Icahn School of Medicine at Mount Sinai Hospital

Kathleen Beal

Kathleen Beal

“As the baby boomer community continues to age, there’s a lot of orthopedic research that’s using cadaveric tissue to improve mobility for artificial hips or knee replacement.”

Tim Christy

Marketing Director, Medcure

Organ Donation

Despite the relatively large proportion of New Yorkers who are registered organ donors, demand far outstrips the supply. Over 600 people in New York State died last year while waiting for organs.

The New York State Department of Health estimates that over 10,000 New Yorkers are currently on waiting lists for organ donations.
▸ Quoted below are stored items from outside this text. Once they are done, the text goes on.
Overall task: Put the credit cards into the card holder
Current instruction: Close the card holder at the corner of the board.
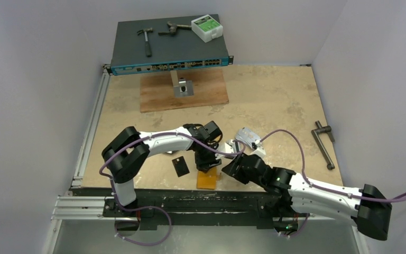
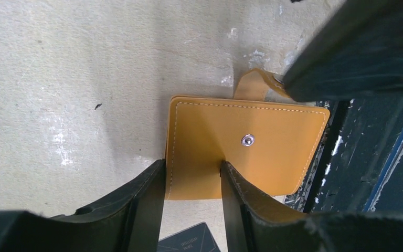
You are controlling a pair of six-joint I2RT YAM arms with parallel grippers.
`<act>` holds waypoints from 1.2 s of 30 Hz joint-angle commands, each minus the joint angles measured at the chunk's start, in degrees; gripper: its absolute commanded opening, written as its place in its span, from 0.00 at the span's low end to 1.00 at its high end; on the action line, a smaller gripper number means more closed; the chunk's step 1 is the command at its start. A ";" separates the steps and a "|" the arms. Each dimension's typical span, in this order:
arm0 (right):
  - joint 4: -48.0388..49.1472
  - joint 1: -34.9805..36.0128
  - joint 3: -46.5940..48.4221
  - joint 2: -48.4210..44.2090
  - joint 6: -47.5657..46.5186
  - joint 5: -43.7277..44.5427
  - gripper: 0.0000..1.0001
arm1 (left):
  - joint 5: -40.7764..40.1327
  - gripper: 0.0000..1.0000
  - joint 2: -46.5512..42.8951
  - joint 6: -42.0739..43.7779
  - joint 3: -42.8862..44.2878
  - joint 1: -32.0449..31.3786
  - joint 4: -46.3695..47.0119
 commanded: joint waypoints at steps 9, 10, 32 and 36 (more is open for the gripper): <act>7.12 -0.01 -2.31 -1.75 -0.82 -1.03 0.46 | 12.26 0.40 -9.10 -4.64 5.00 14.03 -4.81; 5.99 -0.01 -0.52 -0.08 -1.70 -1.09 0.46 | 12.31 0.45 -10.76 -4.43 5.02 14.75 -4.98; -2.15 -3.06 14.29 14.16 -13.46 -6.80 0.48 | 13.11 1.00 -29.18 6.81 -13.61 22.41 12.71; -2.92 -5.03 15.51 16.41 -15.62 -9.50 0.48 | 11.17 1.00 -27.83 17.00 -13.72 19.80 5.13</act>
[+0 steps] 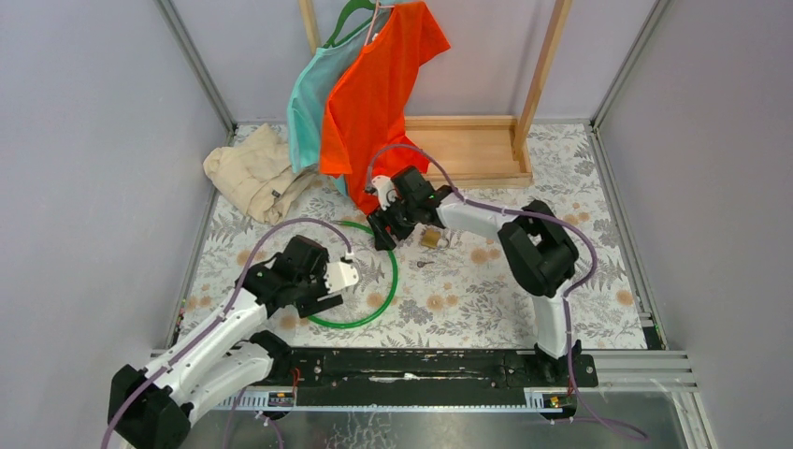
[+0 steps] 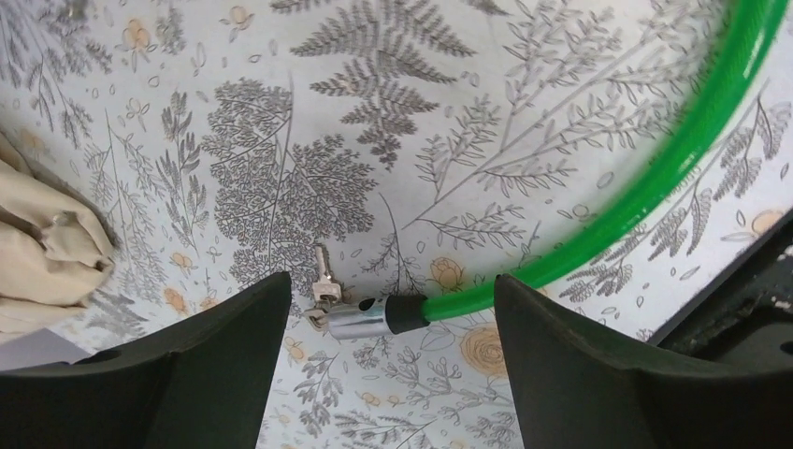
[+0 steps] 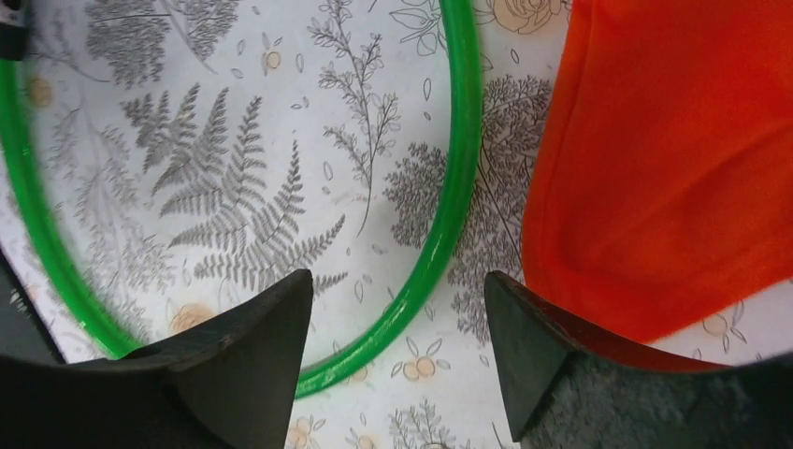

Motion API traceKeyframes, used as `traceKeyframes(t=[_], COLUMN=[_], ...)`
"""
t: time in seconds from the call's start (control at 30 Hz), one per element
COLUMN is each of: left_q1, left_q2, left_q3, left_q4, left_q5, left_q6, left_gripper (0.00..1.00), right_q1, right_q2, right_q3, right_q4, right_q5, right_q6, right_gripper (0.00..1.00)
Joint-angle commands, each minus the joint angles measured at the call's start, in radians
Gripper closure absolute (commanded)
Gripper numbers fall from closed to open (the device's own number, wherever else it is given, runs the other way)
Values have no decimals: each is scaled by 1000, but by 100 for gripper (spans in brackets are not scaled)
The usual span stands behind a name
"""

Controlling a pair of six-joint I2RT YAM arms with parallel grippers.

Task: Lock with the key
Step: Adjust the lock at the center of the board, then pick up the lock from the center of the board.

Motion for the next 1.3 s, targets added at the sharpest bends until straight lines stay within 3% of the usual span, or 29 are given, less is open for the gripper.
traceKeyframes(t=[0.0, 0.2, 0.37, 0.67, 0.83, 1.0, 1.27], left_q1=[119, 250, 335, 430, 458, 459, 458], left_q2=[3, 12, 16, 67, 96, 135, 177], left_q3=[45, 73, 83, 87, 90, 112, 133], left_q4=[91, 167, 194, 184, 192, 202, 196], left_q5=[171, 266, 287, 268, 224, 219, 260], left_q6=[-38, -117, -183, -292, -306, -297, -251], left_gripper=[13, 12, 11, 10, 10, 10, 10], right_q1=[32, 57, 85, 115, 115, 112, 59], right_q2=[72, 146, 185, 188, 124, 40, -159], right_q3=[110, 181, 205, 160, 107, 52, -81], right_q4=[-63, -85, -85, -22, -10, -6, 37], right_q5=[107, 156, 222, 362, 407, 408, 351], right_q6=[1, -41, -74, -129, -123, -80, 16], right_gripper=[28, 36, 40, 58, 67, 99, 100])
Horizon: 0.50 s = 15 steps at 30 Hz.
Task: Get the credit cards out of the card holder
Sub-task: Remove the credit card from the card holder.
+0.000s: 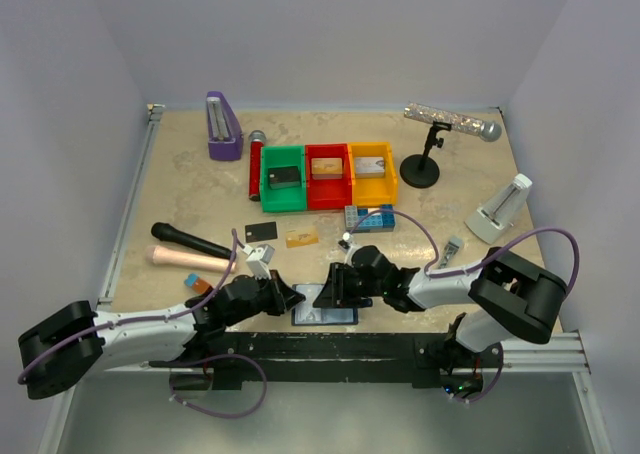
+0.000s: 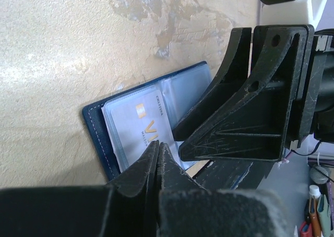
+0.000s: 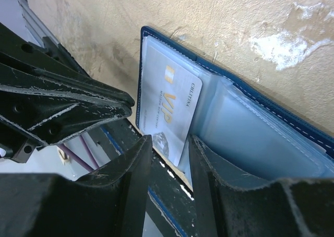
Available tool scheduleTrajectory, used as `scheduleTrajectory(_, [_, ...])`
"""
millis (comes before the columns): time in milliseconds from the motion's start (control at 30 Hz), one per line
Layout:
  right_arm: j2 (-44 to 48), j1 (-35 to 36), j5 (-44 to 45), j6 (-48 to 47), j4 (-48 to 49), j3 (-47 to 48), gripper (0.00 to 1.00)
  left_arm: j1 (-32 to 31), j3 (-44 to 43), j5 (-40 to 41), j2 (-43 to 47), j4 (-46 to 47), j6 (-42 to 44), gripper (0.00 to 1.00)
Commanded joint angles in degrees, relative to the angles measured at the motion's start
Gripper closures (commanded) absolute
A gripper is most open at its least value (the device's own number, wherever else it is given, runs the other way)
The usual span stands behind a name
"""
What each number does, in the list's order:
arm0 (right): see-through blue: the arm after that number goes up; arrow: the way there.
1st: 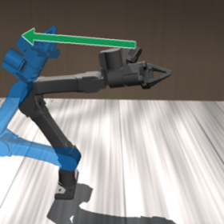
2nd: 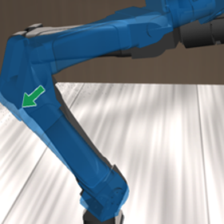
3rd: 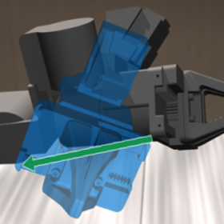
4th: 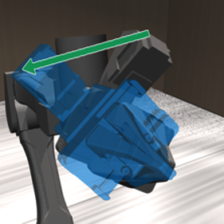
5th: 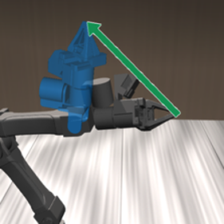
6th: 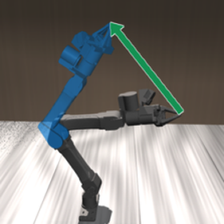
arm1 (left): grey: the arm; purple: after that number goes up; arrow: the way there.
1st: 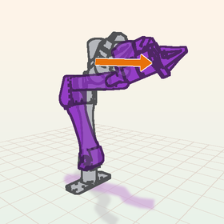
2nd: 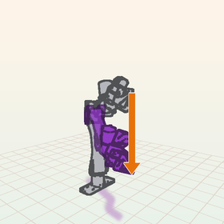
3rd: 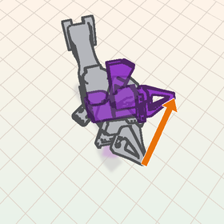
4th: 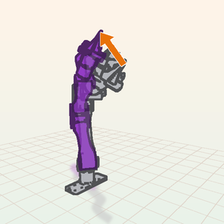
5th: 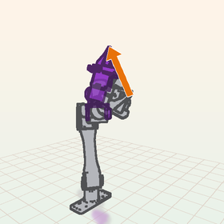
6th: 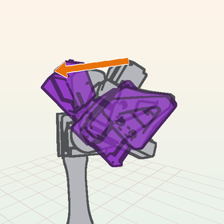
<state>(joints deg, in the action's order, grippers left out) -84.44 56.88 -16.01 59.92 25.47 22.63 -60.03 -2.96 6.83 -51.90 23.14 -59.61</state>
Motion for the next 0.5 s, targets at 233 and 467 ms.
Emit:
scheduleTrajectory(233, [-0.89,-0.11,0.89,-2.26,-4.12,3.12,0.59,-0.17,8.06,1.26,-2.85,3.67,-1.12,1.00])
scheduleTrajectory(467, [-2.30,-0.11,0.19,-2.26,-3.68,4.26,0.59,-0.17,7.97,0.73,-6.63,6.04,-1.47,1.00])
Of them, over 8,000 await kidneys, 1,300 need livers and over 300 need hearts. By contrast, in 2013, 223 deceased individuals donated their organs in the Greater New York metropolitan area. The department estimates that one person, who can donate hearts, lungs, liver, kidneys, pancreas and intestines, can save up to eight lives. Meanwhile, by being a tissue donor (corneas, bone, skin, heart valves, tendons, veins, etc.) one person can improve 12 or more lives.

To be added to the list of organ donors, one must sign up for the state’s Donate Life Registry. In doing so, the individual gives legal consent for the recovery of organs, tissues and eyes for the purposes of research and transplants after he or she passes away. With a driver’s license, one can enroll electronically on the DMV website. Registration by mail is possible too, as is enrollment at the Department of Health’s Board of Elections. The process is entirely free of charge to participants. It is illegal to buy and sell organs, and the donor matching process is regulated by the federal government. Organs need to be harvested from dead bodies very soon after the individual has passed away in order to be useable.

Julie Rivera of LiveonNY, a federally-designated organ procurement organization for the New York City area, said the low number of organ donors is the result of restrictions on who can become an organ donor and a relatively low level of participation in donor programs across New York State. New York State is at the bottom of the pack when compared to other states when it comes to levels of participation in organ donation programs, said Rivera. In addition, many parts of New York City, including the Bronx, Queens and Brooklyn, have low levels of participation compared to state enrollment levels.

LiveonNY has a mandate to increase levels of participation in donor programs. Letting the public know how they can donate is essential to increased participation.

“There are still very real myths and misconceptions about organ donation,” said Rivera.

Popular myths include the view that poor service in hospitals is due to pressure to donate patients’ organs. Also, many fear that an open-casket funeral won’t be possible if organs are donated.

In addition, certain factors disqualify many people from donating their bodies. These include circumstances where an individual passes away outside of a hospital environment where there is insufficient oxygen flow, and situations where an individual has a disease that does not permit their organs to be used for donations, said Rivera. These include certain types of cancers, and HIV.

LiveonNY is undertaking a number of public outreach efforts to increase levels of participation in the Donate Life Registry.

“In order to educate the public, you need to have an integrated initiative,” said Rivera. “You need to be able to educate the public on a one-on-one basis.” — Suman Bhattacharyya

“There are still very real myths and misconceptions about organ donation.”

Julie Rivera

LiveonNY

ORGAN DONATION KEY FACTS

  • Every 10 minutes, someone is added to the national transplant waiting list.
  • 22 people die per day on average waiting for a transplant.
  • One organ donor can save eight lives.
  • Over 120,00 people are on the national waiting list for organ donors.